WHAT TO PRODUCE: Search the entries for the word "finger" and copy each line that has it.

SOURCE DATA Start Marker

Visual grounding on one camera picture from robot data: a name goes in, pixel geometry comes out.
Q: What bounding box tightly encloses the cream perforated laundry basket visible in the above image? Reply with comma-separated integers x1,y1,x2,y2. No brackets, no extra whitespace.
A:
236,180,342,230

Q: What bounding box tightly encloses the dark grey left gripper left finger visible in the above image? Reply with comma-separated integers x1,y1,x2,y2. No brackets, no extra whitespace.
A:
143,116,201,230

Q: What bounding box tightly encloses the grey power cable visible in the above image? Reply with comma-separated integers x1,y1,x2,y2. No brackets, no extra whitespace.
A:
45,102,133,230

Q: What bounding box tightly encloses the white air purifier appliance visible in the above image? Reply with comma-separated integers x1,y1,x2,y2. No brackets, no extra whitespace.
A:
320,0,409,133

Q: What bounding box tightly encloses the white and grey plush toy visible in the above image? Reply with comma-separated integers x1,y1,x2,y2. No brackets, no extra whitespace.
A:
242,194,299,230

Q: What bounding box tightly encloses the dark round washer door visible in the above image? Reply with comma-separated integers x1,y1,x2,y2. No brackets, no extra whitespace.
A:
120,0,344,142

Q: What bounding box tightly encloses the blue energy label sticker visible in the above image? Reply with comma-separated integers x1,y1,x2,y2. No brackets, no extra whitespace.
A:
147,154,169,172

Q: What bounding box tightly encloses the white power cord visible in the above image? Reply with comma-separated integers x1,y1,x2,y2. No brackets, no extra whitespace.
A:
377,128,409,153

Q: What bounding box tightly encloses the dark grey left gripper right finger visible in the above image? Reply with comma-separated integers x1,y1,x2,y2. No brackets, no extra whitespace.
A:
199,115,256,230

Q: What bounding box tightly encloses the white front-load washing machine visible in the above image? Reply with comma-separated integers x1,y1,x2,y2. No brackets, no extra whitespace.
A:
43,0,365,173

SOURCE DATA End Marker

ANSWER TO THIS EXERCISE:
Q: What bounding box tightly encloses the dark grey left gripper left finger visible in the above image? Reply with comma-separated integers x1,y1,x2,y2. No brackets, no extra whitespace.
Q: What bounding box tightly encloses the dark grey left gripper right finger visible in the above image? Reply with comma-separated integers x1,y1,x2,y2. No brackets, no extra whitespace.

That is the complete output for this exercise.